→ Problem details
When you return the data, keep every line exactly as it is and leave out the pictures.

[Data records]
- - - -

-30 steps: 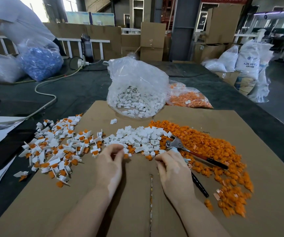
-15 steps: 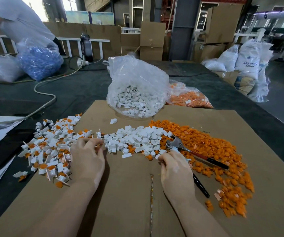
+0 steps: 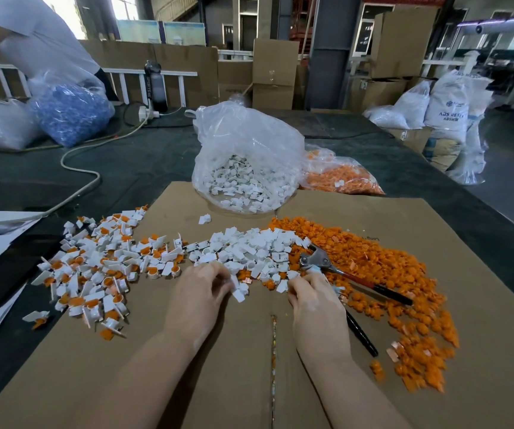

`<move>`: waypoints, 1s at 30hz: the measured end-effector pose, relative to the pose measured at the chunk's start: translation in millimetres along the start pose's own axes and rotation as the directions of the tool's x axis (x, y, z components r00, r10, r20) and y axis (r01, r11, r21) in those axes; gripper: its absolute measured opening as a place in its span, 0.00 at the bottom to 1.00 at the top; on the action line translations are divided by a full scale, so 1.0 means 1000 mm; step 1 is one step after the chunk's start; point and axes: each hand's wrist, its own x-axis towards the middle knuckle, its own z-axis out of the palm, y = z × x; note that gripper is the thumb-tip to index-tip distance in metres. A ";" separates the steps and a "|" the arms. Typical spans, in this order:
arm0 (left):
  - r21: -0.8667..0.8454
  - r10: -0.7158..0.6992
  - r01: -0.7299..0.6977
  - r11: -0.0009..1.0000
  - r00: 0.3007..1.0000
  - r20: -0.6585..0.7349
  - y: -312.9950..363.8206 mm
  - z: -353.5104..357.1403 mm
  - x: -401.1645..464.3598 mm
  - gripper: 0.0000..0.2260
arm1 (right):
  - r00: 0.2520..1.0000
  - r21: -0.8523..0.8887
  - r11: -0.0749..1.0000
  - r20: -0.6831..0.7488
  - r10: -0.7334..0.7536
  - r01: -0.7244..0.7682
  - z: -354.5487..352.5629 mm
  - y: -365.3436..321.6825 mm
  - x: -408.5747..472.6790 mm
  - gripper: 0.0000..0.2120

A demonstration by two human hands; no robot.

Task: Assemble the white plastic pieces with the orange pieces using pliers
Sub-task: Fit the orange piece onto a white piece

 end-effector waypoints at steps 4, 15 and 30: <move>-0.108 0.019 -0.015 0.994 0.999 0.037 0.012 0.008 -0.006 0.04 | 1.000 0.016 1.000 -0.018 -0.008 0.009 0.000 0.001 -0.001 0.21; -0.061 0.039 -0.032 0.998 0.992 0.122 0.018 0.015 -0.007 0.16 | 0.999 0.065 0.998 -0.035 -0.016 0.018 -0.004 -0.001 -0.002 0.14; -0.517 -0.022 0.108 0.849 0.985 0.168 0.036 0.004 -0.021 0.08 | 0.996 0.303 0.953 -0.075 0.049 -0.024 -0.009 0.000 -0.001 0.03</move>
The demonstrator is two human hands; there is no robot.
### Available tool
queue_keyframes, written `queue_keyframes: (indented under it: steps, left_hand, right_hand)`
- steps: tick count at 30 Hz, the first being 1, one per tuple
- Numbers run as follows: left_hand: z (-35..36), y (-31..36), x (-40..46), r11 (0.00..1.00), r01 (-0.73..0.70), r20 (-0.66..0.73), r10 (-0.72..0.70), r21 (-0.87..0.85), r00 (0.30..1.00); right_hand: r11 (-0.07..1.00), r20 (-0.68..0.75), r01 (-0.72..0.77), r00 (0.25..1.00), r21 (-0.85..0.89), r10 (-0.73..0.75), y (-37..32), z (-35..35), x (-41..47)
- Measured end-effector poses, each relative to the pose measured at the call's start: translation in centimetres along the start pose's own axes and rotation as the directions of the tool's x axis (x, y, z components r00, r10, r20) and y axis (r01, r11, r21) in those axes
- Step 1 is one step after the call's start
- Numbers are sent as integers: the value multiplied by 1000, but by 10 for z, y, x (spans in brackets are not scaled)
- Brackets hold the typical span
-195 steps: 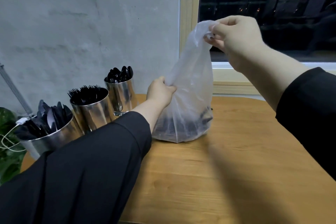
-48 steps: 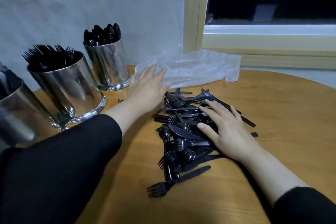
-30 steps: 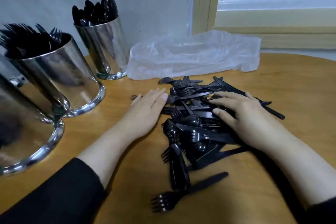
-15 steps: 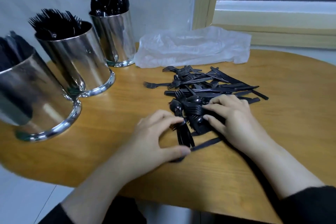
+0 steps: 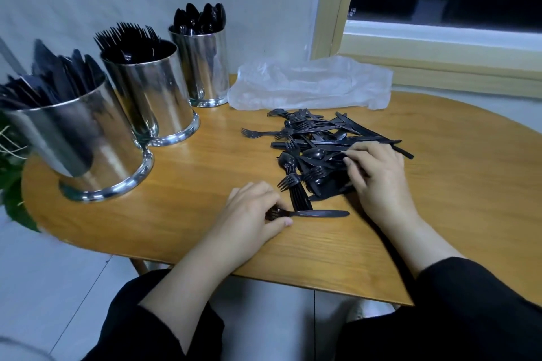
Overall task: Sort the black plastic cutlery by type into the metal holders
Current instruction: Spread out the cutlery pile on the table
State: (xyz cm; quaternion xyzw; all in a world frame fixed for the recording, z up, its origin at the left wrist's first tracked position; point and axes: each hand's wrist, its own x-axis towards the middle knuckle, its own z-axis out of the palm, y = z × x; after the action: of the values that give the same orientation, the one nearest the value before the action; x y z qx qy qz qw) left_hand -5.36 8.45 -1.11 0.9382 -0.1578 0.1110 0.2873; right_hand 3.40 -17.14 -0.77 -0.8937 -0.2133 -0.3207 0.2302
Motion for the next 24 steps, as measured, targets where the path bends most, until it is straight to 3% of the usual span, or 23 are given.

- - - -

→ Solution
-30 steps: 
-15 steps: 
+0 steps: 

`<move>`: waypoints, 1s at 30hz: the measured end-effector pose, relative to the pose measured at the chunk's start: translation in millimetres along the start pose's own axes and rotation as the directions of the tool's x axis (x, y, z components r00, r10, r20) and y axis (r01, r11, r21) in those axes; gripper: its absolute measured opening as a place in its span, 0.00 at the bottom to 1.00 at the top; on the action line translations are divided by a full scale, so 1.0 means 1000 mm; step 1 is one step after the chunk's start; point and axes: each hand's wrist, its own x-axis towards the middle knuckle, its own z-axis out of the palm, y = z × x; note that gripper is the thumb-tip to index-tip distance in metres. A ";" separates the steps and a "|" the arms. Typical spans, in this order:
arm0 (left):
  - r21: -0.8667..0.8454
  - r10: -0.7158..0.6992
  - r01: -0.7299..0.6977
  - r11: -0.0009..1.0000
  - r00: 0.3007..1.0000
  - r20: -0.6585..0.7349
  - y: -312.9950..363.8206 mm
  - z: -353.5104..357.1403 mm
  - x: -401.1645..464.3598 mm
  - gripper: 0.0000..0.2260
arm1 (right):
  - r00: 0.2520..1.0000
  - r21: -0.8523..0.8887
  - r11: -0.0749..1.0000
  - r20: -0.6831..0.7488
  - r10: -0.7334..0.7536
  - r01: -0.7244..0.7682
  - z: -354.5487..352.5629 mm
  - y: -365.3436..321.6825 mm
  - x: -408.5747..472.6790 mm
  - gripper: 0.0000..0.2120

A demonstration by two human hands; no robot.

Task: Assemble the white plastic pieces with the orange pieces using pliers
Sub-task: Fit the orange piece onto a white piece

 end-effector waypoints at steps 4, 15 and 30: <move>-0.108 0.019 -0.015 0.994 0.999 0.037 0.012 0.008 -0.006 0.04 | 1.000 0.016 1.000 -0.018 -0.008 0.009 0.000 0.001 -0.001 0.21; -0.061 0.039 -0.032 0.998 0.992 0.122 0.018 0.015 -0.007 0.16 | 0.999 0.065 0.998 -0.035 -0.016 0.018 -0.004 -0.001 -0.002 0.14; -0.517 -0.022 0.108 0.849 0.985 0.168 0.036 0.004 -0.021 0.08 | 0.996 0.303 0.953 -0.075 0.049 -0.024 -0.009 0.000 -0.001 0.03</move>
The demonstrator is two human hands; there is no robot.
### Available tool
queue_keyframes, written `queue_keyframes: (indented under it: steps, left_hand, right_hand)`
- steps: tick count at 30 Hz, the first being 1, one per tuple
- Numbers run as follows: left_hand: z (-35..36), y (-31..36), x (-40..46), r11 (0.00..1.00), r01 (-0.73..0.70), r20 (-0.66..0.73), r10 (-0.72..0.70), r21 (-0.87..0.85), r00 (0.30..1.00); right_hand: r11 (-0.07..1.00), r20 (-0.68..0.75), r01 (-0.72..0.77), r00 (0.25..1.00), r21 (-0.85..0.89), r10 (-0.73..0.75), y (-37..32), z (-35..35), x (-41..47)
- Measured end-effector poses, each relative to the pose measured at the call's start: translation in centimetres along the start pose's own axes and rotation as the directions of the tool's x axis (x, y, z components r00, r10, r20) and y axis (r01, r11, r21) in those axes
- Step 1 is one step after the call's start
- Numbers are sent as integers: the value multiplied by 1000, but by 10 for z, y, x (spans in brackets are not scaled)
- Brackets hold the typical span
-195 steps: 
-48 steps: 
-30 steps: 
-15 steps: 
+0 steps: 
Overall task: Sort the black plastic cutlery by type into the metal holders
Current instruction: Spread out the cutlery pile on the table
State: (xyz cm; quaternion xyzw; all in a world frame fixed for the recording, z up, its origin at the left wrist's first tracked position; point and axes: each hand's wrist, its own x-axis towards the middle knuckle, its own z-axis out of the palm, y = z × x; after the action: of the values that give the same orientation, the one nearest the value before the action; x y z qx qy qz qw) left_hand -5.36 8.45 -1.11 0.9382 -0.1578 0.1110 0.2873; right_hand 3.40 -17.14 -0.77 -0.8937 -0.2133 -0.3207 0.2302
Motion for the next 24 steps, as measured, targets where the path bends most, until it is straight to 3% of the usual span, or 23 are given.

This response is done.